Italian pianist and composer (1906–1974)

Giovanni D'Anzi (1 January 1906 - 15 April 1974) was an Italian songwriter.

== Biography ==

D'Anzi was born in Milan. In 1935 he wrote music and lyrics of "Oh mia bella Madonnina" ("My beautiful little Madonna"), a song dedicated to his hometown which soon became very popular and a sort of unofficial city anthem.

Between the 1930s and 1950s Giovanni D'Anzi and Alfredo Bracchi formed a very prolific pair of songwriters. They worked for radio, cinema and theater productions. Several of their songs were great hits. Among them "Ma le gambe", "Bambina innamorata", "Ma l'amore no", "Voglio vivere così", "Ti parlerò d'amor". His song "Malinconia d'amore" has been sung by both Luciano Pavarotti and José Carreras.

Most of their songs were in Milanese dialect, and described ironically characters of the past in Milan, for example "La gagarella del Biffi Scala" ("The Spoiled Daughter of Mr Biffi Scala") and "El Tumiami de Loret" ("The Braggart from Piazzale Loreto"), "El Biscella" ("The Silly-Bully Boy").

During the 1960s Giovanni D'Anzi retired from the musical scene. He moved to Liguria and took up painting.

He died at Santa Margherita Ligure. Milan's local authorities included him in the list of important Milanese people at the Monumental Cemetery in the Civico Mausoleo Palanti.

In 1990 to his memory a plaque was hung in Galleria del Corso in Milan, in front of the place where he worked and near where he lived, the plaque reads "once upon a time in this gallery there was a king: Giovanni D'anzi, he wrote magic notes, and the sweetest serenade he sang for Milan, "Oh mia bella Madonina".

In his memory, since 1995, the Gruppo Editoriale Curci under the auspices of the Comune di Milano and the association "Amici della musica e dello spettacolo" organizes the annual Award Giovanni D'Anzi, singing event in Milanese dialect. The presenter is Tony Martucci historical event, with Liliana Feldmann in the years 1992 and 1993, with Roberta Potrich in the years 2004 and 2005.
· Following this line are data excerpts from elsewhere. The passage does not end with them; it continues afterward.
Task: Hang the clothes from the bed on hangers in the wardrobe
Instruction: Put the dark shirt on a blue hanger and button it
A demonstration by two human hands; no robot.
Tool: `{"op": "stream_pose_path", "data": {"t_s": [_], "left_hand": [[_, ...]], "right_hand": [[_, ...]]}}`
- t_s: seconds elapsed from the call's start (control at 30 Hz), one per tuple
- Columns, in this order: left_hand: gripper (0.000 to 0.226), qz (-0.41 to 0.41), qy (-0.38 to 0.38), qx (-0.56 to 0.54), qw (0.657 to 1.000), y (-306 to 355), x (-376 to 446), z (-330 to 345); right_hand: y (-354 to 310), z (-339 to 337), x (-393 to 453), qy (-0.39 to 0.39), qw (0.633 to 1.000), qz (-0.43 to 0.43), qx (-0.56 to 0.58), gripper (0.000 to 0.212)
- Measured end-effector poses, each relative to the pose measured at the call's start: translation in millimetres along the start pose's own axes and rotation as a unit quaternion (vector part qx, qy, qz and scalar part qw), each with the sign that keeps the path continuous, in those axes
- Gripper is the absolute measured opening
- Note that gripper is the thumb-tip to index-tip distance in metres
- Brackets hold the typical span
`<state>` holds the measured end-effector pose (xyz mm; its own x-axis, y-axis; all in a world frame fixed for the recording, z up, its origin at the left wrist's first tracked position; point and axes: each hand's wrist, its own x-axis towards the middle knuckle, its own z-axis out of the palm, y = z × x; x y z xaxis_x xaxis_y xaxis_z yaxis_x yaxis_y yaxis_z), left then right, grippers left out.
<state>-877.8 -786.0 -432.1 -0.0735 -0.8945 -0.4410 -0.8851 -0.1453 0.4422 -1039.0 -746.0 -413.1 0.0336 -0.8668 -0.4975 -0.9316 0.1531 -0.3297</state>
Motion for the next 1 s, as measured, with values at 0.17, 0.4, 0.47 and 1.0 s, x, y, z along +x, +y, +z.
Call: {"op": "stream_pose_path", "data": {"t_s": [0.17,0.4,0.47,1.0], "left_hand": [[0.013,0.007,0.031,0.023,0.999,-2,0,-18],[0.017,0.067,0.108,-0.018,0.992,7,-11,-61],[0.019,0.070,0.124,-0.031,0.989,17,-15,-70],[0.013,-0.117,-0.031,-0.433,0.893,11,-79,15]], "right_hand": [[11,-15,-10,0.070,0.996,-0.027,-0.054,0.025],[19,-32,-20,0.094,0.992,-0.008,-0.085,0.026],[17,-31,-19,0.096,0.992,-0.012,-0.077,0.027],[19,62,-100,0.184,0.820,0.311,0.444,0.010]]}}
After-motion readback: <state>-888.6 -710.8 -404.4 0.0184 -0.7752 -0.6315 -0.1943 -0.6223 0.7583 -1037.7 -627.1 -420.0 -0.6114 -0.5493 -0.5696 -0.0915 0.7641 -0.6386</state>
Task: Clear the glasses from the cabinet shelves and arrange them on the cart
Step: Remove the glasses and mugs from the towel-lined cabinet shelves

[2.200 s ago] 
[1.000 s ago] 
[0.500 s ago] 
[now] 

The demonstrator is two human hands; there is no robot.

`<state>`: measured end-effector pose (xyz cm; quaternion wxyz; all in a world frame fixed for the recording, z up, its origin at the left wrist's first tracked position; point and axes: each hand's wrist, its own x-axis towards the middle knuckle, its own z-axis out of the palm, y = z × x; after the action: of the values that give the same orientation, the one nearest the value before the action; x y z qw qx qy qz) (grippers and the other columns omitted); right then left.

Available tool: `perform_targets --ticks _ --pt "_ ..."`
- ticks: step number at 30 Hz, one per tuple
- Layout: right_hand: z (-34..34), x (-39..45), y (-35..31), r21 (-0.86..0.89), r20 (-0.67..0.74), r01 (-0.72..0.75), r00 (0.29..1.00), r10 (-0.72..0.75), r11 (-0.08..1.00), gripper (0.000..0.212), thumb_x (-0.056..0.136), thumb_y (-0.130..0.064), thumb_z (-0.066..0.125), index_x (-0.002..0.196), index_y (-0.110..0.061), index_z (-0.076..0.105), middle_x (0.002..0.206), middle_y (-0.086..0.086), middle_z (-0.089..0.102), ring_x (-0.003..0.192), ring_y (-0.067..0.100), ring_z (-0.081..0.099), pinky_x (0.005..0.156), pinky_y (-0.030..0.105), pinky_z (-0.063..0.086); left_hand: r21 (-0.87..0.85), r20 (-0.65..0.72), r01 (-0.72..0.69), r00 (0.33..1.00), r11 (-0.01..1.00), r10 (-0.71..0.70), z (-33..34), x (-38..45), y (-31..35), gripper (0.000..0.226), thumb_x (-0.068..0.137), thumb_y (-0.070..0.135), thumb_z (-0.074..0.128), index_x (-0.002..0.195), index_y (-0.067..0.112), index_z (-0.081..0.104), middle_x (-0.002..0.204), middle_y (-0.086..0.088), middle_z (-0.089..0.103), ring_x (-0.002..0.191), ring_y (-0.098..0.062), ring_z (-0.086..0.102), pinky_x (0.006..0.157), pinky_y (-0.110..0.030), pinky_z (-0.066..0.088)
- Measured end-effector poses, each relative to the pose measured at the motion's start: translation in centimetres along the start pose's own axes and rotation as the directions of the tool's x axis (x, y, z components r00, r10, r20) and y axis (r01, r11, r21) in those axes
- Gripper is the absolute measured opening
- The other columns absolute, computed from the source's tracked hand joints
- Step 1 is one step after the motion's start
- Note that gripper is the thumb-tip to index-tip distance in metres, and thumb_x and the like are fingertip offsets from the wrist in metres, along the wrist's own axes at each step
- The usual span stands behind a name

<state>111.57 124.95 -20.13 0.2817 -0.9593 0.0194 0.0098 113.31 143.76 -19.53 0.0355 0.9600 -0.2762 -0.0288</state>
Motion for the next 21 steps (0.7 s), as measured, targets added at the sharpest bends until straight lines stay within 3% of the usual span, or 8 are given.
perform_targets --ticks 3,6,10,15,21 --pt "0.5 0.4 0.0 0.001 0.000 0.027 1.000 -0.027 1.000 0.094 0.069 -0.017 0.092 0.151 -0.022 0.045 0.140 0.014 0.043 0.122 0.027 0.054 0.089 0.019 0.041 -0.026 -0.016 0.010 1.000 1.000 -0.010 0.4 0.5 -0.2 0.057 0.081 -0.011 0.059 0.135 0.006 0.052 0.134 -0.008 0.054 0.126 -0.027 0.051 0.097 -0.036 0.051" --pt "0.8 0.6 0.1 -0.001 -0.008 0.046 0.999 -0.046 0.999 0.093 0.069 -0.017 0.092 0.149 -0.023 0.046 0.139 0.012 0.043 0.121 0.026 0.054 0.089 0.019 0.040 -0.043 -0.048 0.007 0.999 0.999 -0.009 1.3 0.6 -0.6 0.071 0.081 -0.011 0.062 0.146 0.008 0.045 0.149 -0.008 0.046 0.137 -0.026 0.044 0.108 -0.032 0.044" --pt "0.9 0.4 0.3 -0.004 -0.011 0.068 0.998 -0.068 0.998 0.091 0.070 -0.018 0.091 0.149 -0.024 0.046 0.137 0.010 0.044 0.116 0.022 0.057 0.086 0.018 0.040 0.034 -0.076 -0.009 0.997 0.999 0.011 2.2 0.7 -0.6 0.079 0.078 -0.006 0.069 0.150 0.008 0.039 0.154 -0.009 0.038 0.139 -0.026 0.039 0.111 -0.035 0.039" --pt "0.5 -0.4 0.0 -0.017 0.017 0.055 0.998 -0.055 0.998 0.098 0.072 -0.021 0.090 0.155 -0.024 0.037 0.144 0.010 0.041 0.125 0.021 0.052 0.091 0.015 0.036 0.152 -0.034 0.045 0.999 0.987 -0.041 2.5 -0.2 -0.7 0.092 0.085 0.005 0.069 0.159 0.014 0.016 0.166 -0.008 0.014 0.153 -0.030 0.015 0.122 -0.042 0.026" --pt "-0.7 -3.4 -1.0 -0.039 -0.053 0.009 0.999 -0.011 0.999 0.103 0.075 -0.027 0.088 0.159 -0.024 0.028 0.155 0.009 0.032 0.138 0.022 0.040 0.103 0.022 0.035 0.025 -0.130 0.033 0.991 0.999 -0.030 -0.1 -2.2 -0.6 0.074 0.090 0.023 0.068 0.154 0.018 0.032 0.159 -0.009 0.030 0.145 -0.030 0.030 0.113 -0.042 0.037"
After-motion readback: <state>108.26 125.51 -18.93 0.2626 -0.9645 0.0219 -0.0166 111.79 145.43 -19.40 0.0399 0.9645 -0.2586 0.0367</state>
==Selected filmography themes ==

- Department Store (1939)
- Nonna Felicità (1939)
- Nothing New Tonight (1942)
- La vita è bella (1943)
- Anything for a Song (1943)
- Annabella's Adventure (1943)
- Tutta la città canta (1945)
- Departure at Seven (1946)
- Solo per te Lucia (1952)
- It Was She Who Wanted It! (1953)
- Assi alla ribalta (1954)
- L'ultimo amante (1955)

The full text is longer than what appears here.